While skimming the organized denial cesspool that is RealClearEnergy, we came across a name and organization that were new to us, Benjamin Dierker of the Alliance for Innovation and Infrastructure. The op-ed, like most at RCE, was an amalgam of pro-gas and pro-pipeline talking points, citing API and the Chamber of Commerce, for example, to claim gas is somehow “the answer for the poor and those hoping to escape poverty.”
Lacking a more seasoned liars' subtlety, we got curious about Dierker and his organization. Was the vague-sounding Alliance for Innovation and Infrastructure a misguided outfit of well-meaning engineers and infrastructure experts? Or just another front for the oil and gas industry hiding behind glossy stock photos? That the piece appeared in RealClear gave us reason to suspect the latter, and we started poking around the organization’s website.
At first, it looks inoffensive, as bland and glossy as any public-facing organization would be, complete with language that contains as much helpful and descriptive information about the organization as there is pulp in an orange soda.
Looking at both the team at Aii, and its Advisory Council, is to behold a page full of headshots that give off major “actually, all lives matter” vibes. But it’s clearly a merit-based workplace that believes in advancing early-stage employees’ careers, because in 2015, Benjamin Dierker joined Aii as a public policy intern. Now he’s the Acting Executive Director and Director of Public Policy.
With incredibly deft and current talking points like “the bridge of natural gas is ready” in the year 2021 coming from Dierker, it’s clear he’s got what it takes to do industry PR. But Acting Executive Director? That seems like quite a jump for the relatively young man, which might make one wonder what happened with Aii’s founder and former chairman Brigham McCown. While he’s still on the Board of Directors, his bio doesn’t say why he’s no longer chairman. But the very last sentence does say that he’s also the chief executive of the Trans Alaska Pipeline System. Ahh. Well. Hmm.
Firing up the old google machine, we found that in 2017, Aii sent then-chairman Brigham McCown to Louisiana for a permit hearing so he could speak in support of Energy Transfer Partners’ Bayou Bridge pipeline, deploying the tired industry talking point that the obviously local resistance to the pipeline was actually an out-of-state-conspiracy. (The Alliance for Innovation and Infrastructure is headquartered in Arlington, Virginia.)
So it’s a vaguely-named organization with unusual succession practices formerly run by a current oil pipeline executive, and currently delivering pro-pipeline propaganda in a key outlet in the Koch et al. organized denial network.
We haven’t seen the 990’s confirming their donation from Donors Trust or the Mercers or Koch Foundation yet. We also haven’t bothered to look, because sometimes actions speak louder than financial disclosure statements.

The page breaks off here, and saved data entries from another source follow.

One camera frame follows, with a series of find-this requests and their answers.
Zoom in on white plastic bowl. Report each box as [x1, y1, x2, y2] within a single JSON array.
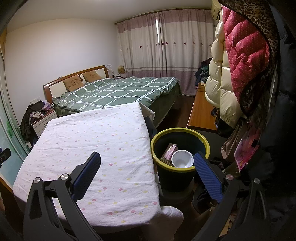
[[171, 150, 194, 168]]

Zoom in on small brown cardboard tray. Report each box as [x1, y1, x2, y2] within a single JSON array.
[[160, 157, 173, 167]]

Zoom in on pink tissue box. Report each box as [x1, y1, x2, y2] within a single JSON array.
[[162, 143, 178, 161]]

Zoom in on yellow rimmed trash bin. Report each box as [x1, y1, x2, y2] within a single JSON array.
[[151, 128, 210, 199]]

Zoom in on pink floral hanging bag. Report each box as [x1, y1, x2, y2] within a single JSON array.
[[234, 126, 262, 171]]

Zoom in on white dotted table cloth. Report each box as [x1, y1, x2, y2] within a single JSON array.
[[13, 103, 183, 240]]

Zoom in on sliding glass door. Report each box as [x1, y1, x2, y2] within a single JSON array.
[[0, 28, 29, 189]]

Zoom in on white bedside table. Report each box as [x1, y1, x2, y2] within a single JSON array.
[[32, 109, 57, 138]]

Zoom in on wooden desk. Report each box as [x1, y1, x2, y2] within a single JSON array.
[[187, 83, 217, 133]]

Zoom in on pile of dark clothes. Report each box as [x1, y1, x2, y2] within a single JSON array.
[[20, 101, 45, 146]]

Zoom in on cream puffer jacket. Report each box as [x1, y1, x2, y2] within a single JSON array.
[[205, 12, 242, 128]]

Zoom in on wooden bed headboard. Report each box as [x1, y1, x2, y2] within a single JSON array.
[[43, 65, 109, 104]]

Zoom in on green plaid bed duvet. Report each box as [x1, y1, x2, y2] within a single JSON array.
[[53, 76, 180, 119]]

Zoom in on clothes pile on desk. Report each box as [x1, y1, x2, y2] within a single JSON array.
[[194, 58, 212, 87]]

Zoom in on left brown pillow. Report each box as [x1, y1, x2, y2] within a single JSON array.
[[63, 74, 84, 92]]

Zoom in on brown pillow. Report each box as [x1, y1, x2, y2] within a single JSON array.
[[82, 70, 104, 83], [63, 74, 84, 92]]

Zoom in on right brown pillow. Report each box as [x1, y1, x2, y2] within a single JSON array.
[[82, 70, 104, 83]]

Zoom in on red puffer jacket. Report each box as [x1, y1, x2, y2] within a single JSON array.
[[222, 6, 269, 101]]

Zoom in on small cardboard box far nightstand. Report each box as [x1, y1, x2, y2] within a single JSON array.
[[117, 65, 125, 74]]

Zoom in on pink white curtains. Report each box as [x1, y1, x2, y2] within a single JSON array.
[[116, 8, 215, 95]]

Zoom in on wall air conditioner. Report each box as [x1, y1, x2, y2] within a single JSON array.
[[211, 0, 221, 21]]

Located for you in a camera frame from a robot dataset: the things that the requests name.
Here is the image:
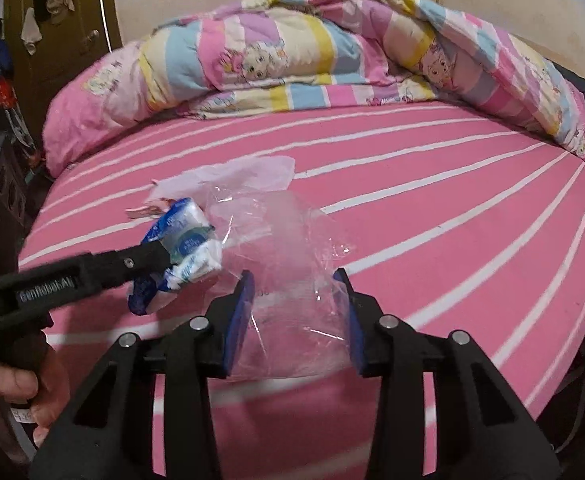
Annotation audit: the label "pink striped bed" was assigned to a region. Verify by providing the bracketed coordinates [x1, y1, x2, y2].
[19, 102, 585, 479]

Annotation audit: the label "colourful striped cartoon duvet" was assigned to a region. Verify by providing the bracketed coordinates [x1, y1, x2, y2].
[43, 0, 585, 174]

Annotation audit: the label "clothes hanging on door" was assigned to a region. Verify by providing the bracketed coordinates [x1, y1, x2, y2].
[20, 0, 76, 56]

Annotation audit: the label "blue white tissue pack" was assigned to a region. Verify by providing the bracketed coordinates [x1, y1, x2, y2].
[128, 197, 223, 315]

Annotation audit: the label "clear plastic bag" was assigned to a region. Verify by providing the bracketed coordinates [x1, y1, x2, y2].
[207, 191, 352, 380]

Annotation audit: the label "brown wooden door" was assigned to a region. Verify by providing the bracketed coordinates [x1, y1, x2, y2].
[4, 0, 122, 146]

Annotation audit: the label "white plastic bag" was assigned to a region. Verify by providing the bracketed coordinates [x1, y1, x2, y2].
[126, 155, 295, 219]

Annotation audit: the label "person's left hand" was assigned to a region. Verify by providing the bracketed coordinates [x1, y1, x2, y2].
[0, 346, 70, 466]

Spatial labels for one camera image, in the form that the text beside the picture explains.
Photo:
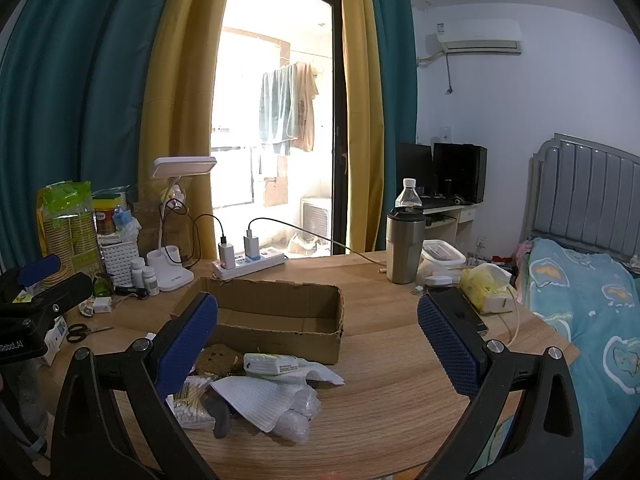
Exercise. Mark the tissue packet with cartoon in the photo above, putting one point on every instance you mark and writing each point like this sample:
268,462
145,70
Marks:
271,364

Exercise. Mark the right teal curtain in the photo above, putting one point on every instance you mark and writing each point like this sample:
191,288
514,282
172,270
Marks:
399,82

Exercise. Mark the green paper cup package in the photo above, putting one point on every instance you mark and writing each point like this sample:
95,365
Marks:
66,228

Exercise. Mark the brown cardboard box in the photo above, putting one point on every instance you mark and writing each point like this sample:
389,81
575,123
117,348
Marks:
277,317

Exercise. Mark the white dotted cloth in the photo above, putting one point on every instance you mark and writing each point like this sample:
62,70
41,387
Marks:
260,401

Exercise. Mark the black monitor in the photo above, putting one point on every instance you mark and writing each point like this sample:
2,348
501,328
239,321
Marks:
445,173

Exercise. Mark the black handled scissors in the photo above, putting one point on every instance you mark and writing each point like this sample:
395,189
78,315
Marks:
79,332

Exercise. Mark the teal curtain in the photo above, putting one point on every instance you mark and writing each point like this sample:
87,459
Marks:
72,89
399,82

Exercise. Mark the left teal curtain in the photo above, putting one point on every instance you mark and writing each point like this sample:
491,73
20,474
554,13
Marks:
72,89

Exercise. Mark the yellow curtain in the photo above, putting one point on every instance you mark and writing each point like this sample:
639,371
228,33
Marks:
179,90
365,124

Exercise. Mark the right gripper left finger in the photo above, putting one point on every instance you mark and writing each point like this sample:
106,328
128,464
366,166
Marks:
90,437

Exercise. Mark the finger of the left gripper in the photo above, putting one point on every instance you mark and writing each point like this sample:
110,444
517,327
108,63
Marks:
63,296
39,270

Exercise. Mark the clear water bottle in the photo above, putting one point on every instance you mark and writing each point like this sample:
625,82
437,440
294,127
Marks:
408,197

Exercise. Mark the cotton swab bag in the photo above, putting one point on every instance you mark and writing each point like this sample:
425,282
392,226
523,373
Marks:
187,404

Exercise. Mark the black smartphone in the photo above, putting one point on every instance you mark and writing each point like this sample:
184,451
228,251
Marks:
464,310

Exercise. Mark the grey padded headboard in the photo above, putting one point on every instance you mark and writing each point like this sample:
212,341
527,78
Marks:
584,195

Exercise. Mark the brown plush bear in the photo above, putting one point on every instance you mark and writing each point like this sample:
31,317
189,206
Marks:
218,361

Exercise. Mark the steel travel tumbler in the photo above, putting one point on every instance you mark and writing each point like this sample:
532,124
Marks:
404,237

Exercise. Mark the white plastic container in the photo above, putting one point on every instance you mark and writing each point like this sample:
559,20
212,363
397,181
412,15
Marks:
438,257

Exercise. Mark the right yellow curtain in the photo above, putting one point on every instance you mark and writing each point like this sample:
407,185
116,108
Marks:
365,124

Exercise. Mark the grey dotted glove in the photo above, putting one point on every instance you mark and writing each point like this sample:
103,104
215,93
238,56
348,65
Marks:
219,409

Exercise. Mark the white perforated basket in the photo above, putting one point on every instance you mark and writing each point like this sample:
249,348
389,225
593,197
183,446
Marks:
117,261

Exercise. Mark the white computer desk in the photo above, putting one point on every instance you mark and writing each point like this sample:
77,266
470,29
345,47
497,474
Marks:
453,224

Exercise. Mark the white air conditioner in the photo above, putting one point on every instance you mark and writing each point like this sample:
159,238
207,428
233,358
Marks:
495,35

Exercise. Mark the white pill bottle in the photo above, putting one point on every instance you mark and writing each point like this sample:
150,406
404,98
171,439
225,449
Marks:
137,265
150,281

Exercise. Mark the white power strip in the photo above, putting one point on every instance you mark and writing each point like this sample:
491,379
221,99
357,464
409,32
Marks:
244,266

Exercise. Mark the teal patterned blanket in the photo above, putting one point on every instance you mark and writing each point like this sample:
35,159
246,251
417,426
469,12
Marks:
592,301

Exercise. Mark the small white plug adapter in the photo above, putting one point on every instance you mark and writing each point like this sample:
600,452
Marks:
102,305

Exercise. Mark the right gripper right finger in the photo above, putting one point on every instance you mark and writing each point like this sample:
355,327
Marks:
544,440

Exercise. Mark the yellow tissue pack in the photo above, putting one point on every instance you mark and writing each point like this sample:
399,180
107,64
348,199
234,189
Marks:
488,288

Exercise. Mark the white desk lamp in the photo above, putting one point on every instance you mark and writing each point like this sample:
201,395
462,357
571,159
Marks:
173,246

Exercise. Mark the bubble wrap roll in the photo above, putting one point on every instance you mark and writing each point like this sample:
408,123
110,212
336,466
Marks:
294,424

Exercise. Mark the left yellow curtain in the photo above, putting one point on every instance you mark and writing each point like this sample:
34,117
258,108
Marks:
179,90

The most compelling indication that Aii is just a mouthpiece for industry and polluters, the undeniable mark of their denial, is that among the sixteen men on the team page, as of Feb 11, 2021, there is a single woman on their Board of Directors: Mandy Gunasekara.
For those who don’t recognize the name, Gunasekara’s credentials are impressive ... in that while most Trump administration appointees either came from polluter-subsidized nonprofit organizations before serving, or went to work at one afterwards, Mandy managed to do both!
After working for legendary polluter protector Sen. James Inhofe (she handed him that snowball!) and then for Inhofe’s fellow Oklahoma polluter protector Scott Pruitt at the EPA as a chief attorney, she took the revolving door out of the agency to set up the Energy 45 Fund as a dark money mouthpiece for the Trump administration’s dirty energy policies, signed up a bunch of dirty energy clients and did a rightwing-media blitz, then a year later went back in to serve as Chief of Staff for former coal lobbyist (and fellow former Inhofe staffer) turned Trump EPA administrator Andrew Wheeler. Now she’s at Aii.
… it’s a good thing the Trump admin kept that revolving door well-oiled!